# Gradients and initialization

The first part of this notebook describes the ***backpropagation algorithm***, which
computes these derivatives eﬀiciently. In the second part of the notebooks, we consider how to initialize the network parameters
before we commence training. We describe methods to choose the initial weights $\Omega_k$ and
biases $\beta_k$ so that training is stable.

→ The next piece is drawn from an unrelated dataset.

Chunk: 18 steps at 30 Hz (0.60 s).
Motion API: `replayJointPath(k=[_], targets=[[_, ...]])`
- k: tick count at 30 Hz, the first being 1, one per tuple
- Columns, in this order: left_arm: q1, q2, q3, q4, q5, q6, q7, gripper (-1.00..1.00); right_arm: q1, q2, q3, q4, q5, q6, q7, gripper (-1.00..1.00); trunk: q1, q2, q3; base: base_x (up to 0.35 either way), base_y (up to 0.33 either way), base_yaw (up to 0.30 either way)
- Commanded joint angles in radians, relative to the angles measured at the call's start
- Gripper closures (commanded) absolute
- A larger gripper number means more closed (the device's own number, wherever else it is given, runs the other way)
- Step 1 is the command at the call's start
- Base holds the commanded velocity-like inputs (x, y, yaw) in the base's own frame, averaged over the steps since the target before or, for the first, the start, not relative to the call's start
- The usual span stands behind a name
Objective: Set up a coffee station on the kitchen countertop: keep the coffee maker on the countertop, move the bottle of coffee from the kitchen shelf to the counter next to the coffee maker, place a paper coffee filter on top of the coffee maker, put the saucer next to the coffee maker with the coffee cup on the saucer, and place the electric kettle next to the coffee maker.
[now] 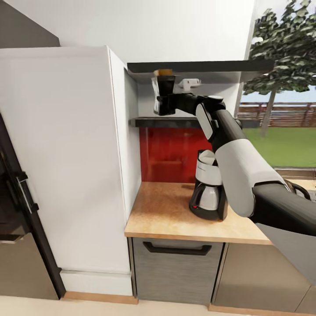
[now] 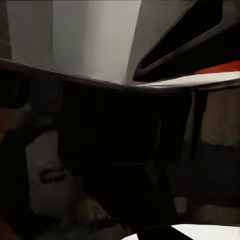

**Optimization algorithms**:
The derivatives of the loss tell us how the loss changes when we make a small change
to the parameters. Optimization algorithms exploit this information to manipulate the
parameters so that the loss becomes smaller

**Observation 1**: Each weight (element of $\Omega_k$ ) multiplies the activation at a source hidden
unit and adds the result to a destination hidden unit in the next layer. It follows that the
effect of any small change to the weight is amplified or attenuated by the activation at
the source hidden unit. Hence, we run the network for each data example in the batch
and store the activations of all the hidden units. This is known as the forward pass. The stored activations will subsequently be used to compute the gradients.

In the context of training a deep learning model, "storing the activations" refers to keeping track of the intermediate outputs (or activations) of the hidden units (neurons) in a neural network during the forward pass.

The forward pass is the process of feeding an input (like a data example from your batch) through the network, layer by layer, to compute the final output (e.g., a prediction). As the data moves through each layer, every hidden unit calculates its activation based on the inputs it receives from the previous layer.

How It Works in Practice:
1. Forward Pass: For each data example in the batch, the network computes the activations of all hidden units, layer by layer, and stores them (e.g., in memory).
2. Backward Pass: Using these stored activations, the network calculates the gradients of the loss function with respect to each weight. This involves combining the stored activations with the error signals propagated backward through the network.
3. Weight Update: The gradients are then used to adjust the weights (e.g., via gradient descent) to reduce the error.

**Observation 2**:
A small change in a bias or weight causes a ripple effect of changes
through the subsequent network. The change modifies the value of its destination hidden.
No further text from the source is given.